Thanks a lot for such an elaborative answer!

2009/1/12 David Greene <dag at cray.com>:
> On Friday 09 January 2009 03:36, Roman Levenstein wrote:
>> Hi,
>>
>> I'm implementing some variations of graph-coloring register allocators for
>> LLVM. Many of them perform their phases (e.g. coalescing, graph
>> simplification, spilling,  color selection) in an iterative way. Since
>> LLVM provides an implementation of the coalescing in the
>> SimpleRegisterCoalescing class already, I would like to reuse it (even
>> though I could of course create my own coalescing implementation). But
>> this class is a MachineFunctionPass.
>>
>> I'm wondering, if it is possible to use this pass from another pass
>> (i.e. regalloc) in an iterative way:
>> I need to invoke it multiple times for the same MachineFunction at
>> certain places in my regalloc pass implementation.
>> May be some sort of analysis update can be performed? Or is it
>> designed to be used just once per MachineFunction?
>
> Hi Roman,
>
> I did this a while back when implementing iterative register coalescing.  My
> guess is you're trying to do the same with the Generaslized Graph Coloring
> algorithm,.

You are absolutely right.

> It's not easy to accomplish within the LLVM framework.  I've made a number of
> structural changes to our code here and it's in a bit of a state of bitrot due
> to upstream changes we haven't merged in yet.
>
> I got some of this work merged upstream in the RegisterCoalescer and
> RegallocQuery interfaces.  RegallocQuery is supposed to be an opaque
> communication conduit between register allocators and coalescers such that
> the allocator can update the coalescer when it makes changes and vice versa.

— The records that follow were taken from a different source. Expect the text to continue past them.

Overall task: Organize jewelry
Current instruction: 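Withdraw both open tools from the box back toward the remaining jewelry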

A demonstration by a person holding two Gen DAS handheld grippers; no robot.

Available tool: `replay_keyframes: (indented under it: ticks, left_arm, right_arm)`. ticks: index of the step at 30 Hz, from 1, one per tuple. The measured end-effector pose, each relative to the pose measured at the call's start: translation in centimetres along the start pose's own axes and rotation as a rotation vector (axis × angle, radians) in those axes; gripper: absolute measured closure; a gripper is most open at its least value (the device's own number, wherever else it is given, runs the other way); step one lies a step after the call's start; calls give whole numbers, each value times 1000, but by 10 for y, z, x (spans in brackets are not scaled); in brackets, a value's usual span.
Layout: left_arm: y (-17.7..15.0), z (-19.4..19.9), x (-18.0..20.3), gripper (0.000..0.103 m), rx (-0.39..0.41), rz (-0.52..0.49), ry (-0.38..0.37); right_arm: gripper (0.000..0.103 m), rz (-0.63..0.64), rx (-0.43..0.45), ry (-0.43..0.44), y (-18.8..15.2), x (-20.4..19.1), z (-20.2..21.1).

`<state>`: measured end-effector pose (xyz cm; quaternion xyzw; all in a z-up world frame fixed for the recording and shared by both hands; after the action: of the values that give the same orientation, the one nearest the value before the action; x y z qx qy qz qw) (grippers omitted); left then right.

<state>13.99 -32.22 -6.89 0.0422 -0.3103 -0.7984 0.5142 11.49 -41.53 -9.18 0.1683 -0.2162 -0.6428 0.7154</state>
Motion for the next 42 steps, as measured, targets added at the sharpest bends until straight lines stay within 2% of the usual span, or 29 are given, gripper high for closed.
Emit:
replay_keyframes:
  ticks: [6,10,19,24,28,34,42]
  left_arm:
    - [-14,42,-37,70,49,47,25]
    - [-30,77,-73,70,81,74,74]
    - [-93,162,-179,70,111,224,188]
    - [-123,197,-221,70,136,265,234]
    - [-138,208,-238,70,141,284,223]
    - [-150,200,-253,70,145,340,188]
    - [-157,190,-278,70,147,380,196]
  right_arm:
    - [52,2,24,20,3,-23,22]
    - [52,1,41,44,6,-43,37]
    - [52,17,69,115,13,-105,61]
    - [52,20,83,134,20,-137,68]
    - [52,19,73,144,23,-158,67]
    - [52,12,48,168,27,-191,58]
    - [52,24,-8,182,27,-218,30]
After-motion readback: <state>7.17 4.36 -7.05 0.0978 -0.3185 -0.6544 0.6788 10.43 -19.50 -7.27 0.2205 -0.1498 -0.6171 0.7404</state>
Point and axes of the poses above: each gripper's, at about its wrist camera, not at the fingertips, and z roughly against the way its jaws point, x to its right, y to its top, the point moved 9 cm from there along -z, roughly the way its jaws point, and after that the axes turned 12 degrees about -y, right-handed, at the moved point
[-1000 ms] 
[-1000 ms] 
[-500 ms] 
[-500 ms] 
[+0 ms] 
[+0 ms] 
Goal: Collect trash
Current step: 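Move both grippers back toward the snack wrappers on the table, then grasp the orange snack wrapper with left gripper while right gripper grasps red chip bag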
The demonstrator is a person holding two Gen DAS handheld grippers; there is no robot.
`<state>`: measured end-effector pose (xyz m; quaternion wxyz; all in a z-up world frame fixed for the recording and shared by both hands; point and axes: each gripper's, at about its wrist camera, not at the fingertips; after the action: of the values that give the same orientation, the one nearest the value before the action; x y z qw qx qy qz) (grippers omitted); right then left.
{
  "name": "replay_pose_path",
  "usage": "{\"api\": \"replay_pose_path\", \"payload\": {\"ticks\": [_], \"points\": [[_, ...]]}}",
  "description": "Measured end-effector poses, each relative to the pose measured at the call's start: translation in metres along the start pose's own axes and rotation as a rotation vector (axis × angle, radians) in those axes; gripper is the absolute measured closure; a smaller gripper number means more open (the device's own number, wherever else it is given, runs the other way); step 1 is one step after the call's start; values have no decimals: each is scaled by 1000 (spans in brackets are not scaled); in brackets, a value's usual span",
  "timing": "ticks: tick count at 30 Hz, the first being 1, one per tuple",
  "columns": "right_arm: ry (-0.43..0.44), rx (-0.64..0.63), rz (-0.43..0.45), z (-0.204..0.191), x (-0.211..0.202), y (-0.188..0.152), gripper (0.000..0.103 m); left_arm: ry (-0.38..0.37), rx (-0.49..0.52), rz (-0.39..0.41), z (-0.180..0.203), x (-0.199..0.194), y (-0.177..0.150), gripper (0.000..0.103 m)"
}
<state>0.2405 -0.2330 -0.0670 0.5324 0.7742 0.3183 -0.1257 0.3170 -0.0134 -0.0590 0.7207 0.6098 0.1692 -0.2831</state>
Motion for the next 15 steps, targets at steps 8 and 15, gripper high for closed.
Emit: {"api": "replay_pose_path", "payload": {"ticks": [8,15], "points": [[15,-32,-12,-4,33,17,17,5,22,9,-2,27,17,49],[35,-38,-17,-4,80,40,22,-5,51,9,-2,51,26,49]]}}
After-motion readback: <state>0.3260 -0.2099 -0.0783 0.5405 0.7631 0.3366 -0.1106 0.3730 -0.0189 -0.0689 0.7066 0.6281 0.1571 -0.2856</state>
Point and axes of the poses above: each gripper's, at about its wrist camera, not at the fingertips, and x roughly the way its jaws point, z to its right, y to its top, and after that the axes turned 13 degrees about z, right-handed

Yes. Initially I didn't notice RegallocQuery in the header files. But
after Even pointed out that it can be used, I had a closer look at it.

> When I did the full implementation I found I had to make more changes to
> RegallocQuery.

Yes. This was exactly my conclusion. Namely, it would require quite
some work to implement a coalescer this way using this interface.
Too many pieces are missing yet.

> I have not pushed those upstream for various reasons,
> including that at the time the register coalescing code was in a great state
> of flux and it was difficult to track.  It will be a bit of work to get it all
> up-to-date for merging.

I see.

> Evan is right that coalesceFunction is the primary interface to invoke the
> coalescer.  The iterative coalescer I wrote implements that function.  The
> iterative coalescer is also a FunctionPass which does nothing.  It's simply
> there to fulfill the requirement that the register allocator depends on a
> coalescer.  This way I could use the SimpleRegisterCoalescer or the new
> iterative coalescer in a pluggable manner.

Yes. Using coalescers in a pluggable manner would be the ideal solution.

> The generalized graph coloring
> allocator holds a reference to the coalescer.  SimpleRegisterCoalescing does
> nothing in its implementation of coalesceFunction.

The idea with the empty pass is really nice, but looks a bit like a hack ;-)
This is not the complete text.